◆ REQUIREMENT: From the entries below, count the lines holding the word "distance" and give nothing but the number.

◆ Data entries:
[Start of section]
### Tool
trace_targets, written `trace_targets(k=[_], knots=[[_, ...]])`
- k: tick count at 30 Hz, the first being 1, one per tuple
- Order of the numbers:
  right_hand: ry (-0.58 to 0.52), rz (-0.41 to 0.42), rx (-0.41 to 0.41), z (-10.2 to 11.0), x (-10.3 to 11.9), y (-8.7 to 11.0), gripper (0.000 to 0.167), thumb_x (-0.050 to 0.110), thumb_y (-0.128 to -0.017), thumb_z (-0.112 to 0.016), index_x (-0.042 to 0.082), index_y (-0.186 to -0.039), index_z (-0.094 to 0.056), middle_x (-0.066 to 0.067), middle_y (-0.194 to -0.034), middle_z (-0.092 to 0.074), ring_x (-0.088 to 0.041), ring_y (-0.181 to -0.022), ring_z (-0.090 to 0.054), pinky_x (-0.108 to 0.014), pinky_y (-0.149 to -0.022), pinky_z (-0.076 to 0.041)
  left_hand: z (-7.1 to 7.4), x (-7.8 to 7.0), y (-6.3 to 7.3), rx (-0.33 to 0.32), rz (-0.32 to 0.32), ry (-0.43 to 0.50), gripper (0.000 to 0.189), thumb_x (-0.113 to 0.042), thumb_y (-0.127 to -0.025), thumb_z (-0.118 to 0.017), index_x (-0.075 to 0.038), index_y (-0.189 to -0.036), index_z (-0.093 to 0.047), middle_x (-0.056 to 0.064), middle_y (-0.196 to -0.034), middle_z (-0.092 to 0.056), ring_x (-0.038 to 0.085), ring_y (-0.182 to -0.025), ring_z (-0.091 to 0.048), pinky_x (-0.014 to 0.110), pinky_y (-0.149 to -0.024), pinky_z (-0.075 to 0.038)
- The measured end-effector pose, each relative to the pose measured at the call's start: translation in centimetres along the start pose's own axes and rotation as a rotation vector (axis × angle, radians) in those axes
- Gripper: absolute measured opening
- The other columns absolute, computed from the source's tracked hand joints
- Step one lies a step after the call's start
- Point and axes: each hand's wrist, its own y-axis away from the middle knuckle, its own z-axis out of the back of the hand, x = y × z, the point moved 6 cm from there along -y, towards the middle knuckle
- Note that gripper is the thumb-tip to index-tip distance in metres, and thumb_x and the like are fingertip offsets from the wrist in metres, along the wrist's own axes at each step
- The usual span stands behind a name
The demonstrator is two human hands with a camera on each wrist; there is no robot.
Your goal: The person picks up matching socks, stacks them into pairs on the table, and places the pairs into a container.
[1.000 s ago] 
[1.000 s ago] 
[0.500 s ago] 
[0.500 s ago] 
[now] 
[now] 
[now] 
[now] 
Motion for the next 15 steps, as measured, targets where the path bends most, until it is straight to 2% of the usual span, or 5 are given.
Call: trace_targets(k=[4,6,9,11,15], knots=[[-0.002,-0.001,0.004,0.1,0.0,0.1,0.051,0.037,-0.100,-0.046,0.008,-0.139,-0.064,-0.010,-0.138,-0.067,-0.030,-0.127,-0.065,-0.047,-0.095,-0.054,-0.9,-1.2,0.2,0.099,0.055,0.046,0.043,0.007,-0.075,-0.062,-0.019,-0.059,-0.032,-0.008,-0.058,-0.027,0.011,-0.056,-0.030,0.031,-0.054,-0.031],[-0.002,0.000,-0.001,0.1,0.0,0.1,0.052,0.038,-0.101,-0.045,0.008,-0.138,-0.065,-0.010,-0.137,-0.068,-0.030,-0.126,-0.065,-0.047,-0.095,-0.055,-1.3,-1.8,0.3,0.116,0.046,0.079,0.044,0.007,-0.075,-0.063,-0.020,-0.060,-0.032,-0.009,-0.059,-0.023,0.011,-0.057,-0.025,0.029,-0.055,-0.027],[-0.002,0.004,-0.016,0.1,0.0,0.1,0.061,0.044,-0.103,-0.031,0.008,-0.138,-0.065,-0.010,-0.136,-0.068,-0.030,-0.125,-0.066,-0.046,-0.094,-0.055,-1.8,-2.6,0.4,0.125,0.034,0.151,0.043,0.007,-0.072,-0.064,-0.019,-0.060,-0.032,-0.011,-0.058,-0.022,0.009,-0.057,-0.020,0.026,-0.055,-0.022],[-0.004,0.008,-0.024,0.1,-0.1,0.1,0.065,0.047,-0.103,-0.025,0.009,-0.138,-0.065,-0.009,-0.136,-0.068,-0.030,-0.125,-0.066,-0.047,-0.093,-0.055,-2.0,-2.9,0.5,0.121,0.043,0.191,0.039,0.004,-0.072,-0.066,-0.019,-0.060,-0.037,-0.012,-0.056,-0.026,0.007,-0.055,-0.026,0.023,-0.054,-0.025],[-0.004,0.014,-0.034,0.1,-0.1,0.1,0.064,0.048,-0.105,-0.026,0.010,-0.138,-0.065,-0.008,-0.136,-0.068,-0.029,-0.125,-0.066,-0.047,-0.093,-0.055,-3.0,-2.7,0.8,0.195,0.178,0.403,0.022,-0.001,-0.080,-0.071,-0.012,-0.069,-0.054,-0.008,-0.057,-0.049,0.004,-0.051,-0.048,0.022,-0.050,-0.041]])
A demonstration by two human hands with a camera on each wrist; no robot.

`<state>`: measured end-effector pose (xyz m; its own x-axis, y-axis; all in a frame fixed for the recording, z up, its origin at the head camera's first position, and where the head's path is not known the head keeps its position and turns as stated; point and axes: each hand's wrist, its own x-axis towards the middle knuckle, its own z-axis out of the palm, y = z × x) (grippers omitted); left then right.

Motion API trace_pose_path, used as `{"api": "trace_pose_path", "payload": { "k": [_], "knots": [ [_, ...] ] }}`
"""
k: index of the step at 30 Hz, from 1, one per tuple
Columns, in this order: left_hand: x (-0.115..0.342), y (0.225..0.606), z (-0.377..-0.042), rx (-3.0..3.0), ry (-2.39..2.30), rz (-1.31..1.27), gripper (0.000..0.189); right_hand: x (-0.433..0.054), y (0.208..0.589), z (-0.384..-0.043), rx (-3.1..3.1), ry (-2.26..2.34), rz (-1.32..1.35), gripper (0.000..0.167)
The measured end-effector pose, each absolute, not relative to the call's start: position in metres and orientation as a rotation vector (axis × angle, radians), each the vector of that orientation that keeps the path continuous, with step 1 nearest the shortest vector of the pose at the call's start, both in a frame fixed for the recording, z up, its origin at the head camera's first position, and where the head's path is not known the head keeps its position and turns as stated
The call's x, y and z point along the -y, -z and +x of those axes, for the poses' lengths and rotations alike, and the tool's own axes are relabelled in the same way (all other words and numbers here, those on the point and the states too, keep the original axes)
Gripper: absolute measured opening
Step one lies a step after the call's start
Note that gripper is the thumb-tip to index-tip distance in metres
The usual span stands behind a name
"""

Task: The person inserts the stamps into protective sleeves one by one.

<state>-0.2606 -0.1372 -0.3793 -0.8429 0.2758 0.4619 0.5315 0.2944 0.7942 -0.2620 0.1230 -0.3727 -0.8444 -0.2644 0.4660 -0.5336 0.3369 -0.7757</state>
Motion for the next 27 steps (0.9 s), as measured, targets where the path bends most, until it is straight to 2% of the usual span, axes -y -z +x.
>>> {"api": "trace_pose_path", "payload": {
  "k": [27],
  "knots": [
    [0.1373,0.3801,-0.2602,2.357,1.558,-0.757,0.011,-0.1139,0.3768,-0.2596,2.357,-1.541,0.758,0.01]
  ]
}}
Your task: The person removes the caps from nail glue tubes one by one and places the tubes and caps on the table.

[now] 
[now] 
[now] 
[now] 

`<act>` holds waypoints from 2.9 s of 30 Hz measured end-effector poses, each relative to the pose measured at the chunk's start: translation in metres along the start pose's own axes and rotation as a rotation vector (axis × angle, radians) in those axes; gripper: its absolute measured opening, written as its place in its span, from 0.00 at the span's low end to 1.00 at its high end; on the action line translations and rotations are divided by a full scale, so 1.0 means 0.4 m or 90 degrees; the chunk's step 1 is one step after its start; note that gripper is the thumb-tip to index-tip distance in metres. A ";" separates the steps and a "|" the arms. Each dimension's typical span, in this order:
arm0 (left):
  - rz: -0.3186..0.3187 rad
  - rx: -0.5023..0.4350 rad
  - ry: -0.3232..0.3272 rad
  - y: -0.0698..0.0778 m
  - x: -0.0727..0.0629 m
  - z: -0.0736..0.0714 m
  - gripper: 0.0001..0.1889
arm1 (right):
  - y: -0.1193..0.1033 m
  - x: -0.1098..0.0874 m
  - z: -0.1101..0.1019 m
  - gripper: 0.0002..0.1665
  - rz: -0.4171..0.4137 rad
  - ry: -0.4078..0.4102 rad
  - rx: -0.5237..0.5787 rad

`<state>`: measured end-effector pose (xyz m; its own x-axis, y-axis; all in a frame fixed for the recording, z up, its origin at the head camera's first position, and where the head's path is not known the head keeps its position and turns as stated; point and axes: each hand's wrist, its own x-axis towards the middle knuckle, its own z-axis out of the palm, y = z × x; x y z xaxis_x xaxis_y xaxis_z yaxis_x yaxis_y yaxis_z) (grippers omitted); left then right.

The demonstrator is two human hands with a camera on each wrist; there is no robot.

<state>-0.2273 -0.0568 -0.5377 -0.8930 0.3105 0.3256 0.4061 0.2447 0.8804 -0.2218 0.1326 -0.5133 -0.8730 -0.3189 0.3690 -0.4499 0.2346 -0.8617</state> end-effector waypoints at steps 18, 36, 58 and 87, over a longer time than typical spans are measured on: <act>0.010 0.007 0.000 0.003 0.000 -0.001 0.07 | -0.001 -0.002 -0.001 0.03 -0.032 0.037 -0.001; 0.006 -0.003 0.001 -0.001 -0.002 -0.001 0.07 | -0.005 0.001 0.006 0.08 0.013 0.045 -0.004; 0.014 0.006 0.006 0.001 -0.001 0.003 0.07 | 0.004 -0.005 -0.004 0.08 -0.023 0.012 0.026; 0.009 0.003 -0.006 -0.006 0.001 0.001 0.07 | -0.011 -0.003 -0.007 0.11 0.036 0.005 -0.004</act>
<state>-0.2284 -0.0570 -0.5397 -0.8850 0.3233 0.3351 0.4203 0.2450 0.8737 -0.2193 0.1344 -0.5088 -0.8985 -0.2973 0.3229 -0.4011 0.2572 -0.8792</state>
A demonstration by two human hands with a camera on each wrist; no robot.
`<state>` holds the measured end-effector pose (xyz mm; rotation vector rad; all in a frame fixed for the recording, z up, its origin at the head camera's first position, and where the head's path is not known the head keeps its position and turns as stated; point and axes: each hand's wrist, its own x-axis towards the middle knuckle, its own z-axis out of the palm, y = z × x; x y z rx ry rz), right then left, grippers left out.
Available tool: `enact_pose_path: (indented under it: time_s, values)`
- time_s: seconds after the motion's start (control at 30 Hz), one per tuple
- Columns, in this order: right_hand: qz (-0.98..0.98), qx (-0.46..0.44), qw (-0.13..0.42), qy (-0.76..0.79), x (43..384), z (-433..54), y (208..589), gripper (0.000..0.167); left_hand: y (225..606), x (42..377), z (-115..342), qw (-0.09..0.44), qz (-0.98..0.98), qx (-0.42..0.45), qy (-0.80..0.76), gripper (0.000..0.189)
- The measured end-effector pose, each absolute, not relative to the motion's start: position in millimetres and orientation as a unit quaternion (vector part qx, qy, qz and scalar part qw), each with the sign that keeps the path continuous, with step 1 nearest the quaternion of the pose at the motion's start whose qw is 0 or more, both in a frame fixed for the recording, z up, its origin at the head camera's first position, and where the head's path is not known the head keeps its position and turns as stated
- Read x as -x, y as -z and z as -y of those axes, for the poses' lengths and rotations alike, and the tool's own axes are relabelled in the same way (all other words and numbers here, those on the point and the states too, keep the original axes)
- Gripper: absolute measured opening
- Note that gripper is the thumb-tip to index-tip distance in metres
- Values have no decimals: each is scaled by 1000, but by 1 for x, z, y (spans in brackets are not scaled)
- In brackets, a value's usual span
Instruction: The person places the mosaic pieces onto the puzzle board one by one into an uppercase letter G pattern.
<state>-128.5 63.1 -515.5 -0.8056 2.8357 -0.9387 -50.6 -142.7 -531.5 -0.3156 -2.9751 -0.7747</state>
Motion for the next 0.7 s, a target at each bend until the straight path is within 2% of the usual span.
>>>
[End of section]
◆ SOLUTION BELOW: 4